- [Your goal]
Filter the material below down to the lines containing the word "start".

- [Supplied data]
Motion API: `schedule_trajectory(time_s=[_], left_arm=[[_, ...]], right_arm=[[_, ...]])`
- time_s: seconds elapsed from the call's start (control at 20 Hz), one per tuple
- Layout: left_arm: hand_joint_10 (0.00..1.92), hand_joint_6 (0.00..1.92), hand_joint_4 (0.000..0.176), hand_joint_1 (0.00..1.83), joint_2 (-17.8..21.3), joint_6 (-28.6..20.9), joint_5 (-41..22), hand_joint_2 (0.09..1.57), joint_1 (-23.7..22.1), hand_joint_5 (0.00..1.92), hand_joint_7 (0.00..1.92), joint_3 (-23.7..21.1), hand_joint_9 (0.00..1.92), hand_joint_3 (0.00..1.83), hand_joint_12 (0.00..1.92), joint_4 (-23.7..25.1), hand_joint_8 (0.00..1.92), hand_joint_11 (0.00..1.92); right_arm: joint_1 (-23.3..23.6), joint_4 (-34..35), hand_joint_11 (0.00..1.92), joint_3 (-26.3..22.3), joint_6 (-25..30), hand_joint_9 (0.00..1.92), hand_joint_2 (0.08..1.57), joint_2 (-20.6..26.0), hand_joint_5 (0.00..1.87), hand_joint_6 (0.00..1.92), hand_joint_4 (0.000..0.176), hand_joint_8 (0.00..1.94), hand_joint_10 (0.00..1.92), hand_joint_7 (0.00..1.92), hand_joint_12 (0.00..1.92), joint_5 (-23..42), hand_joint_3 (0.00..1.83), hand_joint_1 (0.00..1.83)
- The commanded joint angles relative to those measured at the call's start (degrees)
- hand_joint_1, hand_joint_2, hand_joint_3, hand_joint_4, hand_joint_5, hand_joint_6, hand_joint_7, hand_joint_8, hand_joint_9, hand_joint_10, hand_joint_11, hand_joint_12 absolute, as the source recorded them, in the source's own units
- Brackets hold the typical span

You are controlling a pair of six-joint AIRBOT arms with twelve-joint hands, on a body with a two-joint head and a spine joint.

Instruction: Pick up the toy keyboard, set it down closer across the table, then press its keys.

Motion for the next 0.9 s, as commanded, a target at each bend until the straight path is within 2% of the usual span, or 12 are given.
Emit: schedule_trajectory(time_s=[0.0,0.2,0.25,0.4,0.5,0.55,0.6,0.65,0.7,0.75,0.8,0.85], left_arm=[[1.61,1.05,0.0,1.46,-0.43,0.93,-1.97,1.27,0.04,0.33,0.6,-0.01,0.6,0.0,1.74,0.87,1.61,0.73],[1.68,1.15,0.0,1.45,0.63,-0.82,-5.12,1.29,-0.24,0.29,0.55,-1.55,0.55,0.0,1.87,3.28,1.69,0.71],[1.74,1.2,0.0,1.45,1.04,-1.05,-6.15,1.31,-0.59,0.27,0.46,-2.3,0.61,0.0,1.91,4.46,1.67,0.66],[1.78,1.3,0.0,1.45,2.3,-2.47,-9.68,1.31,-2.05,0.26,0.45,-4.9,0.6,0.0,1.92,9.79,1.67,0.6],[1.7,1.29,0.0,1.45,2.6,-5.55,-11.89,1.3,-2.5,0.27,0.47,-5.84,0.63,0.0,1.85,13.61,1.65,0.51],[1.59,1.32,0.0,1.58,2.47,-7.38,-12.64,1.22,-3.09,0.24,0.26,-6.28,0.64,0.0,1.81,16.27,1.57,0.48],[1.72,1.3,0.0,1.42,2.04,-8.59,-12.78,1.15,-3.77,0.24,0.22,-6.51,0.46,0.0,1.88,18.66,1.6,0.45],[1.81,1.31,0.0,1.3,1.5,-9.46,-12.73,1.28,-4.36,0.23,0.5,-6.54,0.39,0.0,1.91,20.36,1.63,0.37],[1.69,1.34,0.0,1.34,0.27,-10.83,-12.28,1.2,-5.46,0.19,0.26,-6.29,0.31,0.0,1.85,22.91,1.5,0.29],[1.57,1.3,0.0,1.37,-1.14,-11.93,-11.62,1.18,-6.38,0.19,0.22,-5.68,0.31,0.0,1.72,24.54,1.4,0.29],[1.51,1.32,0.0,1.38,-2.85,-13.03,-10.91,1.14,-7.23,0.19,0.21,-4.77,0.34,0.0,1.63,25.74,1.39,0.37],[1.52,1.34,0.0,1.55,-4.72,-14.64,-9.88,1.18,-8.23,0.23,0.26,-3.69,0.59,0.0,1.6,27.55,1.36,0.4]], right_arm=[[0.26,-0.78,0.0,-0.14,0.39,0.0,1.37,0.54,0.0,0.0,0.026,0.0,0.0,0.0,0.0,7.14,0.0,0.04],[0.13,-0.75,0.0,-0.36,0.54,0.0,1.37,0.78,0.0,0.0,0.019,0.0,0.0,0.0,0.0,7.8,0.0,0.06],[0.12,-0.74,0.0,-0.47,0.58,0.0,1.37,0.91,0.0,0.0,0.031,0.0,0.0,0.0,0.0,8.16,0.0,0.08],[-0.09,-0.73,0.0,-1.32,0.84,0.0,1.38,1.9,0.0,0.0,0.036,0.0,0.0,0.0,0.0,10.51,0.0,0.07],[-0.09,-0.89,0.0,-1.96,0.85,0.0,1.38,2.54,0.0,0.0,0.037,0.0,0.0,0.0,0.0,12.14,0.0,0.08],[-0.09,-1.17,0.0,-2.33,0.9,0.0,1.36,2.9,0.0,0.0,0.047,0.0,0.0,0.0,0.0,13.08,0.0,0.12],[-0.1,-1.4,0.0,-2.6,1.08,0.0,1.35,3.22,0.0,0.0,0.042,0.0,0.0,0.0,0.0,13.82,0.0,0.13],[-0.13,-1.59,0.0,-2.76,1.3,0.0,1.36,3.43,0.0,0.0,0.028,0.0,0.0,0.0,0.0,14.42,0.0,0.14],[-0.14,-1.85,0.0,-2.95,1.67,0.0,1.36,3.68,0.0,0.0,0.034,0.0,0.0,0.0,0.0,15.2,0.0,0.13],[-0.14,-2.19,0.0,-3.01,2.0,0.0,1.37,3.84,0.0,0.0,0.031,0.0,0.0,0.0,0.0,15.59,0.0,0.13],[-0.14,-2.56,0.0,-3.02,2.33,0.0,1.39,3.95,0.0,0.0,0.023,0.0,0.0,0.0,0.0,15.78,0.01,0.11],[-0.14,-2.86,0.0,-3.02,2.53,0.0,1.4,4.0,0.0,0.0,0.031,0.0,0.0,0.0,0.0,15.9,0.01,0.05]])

- [Expected output]
- time_s: seconds elapsed from the call's start (control at 20 Hz), one per tuple
- The commanded joint angles relative to those measured at the call's start (degrees)

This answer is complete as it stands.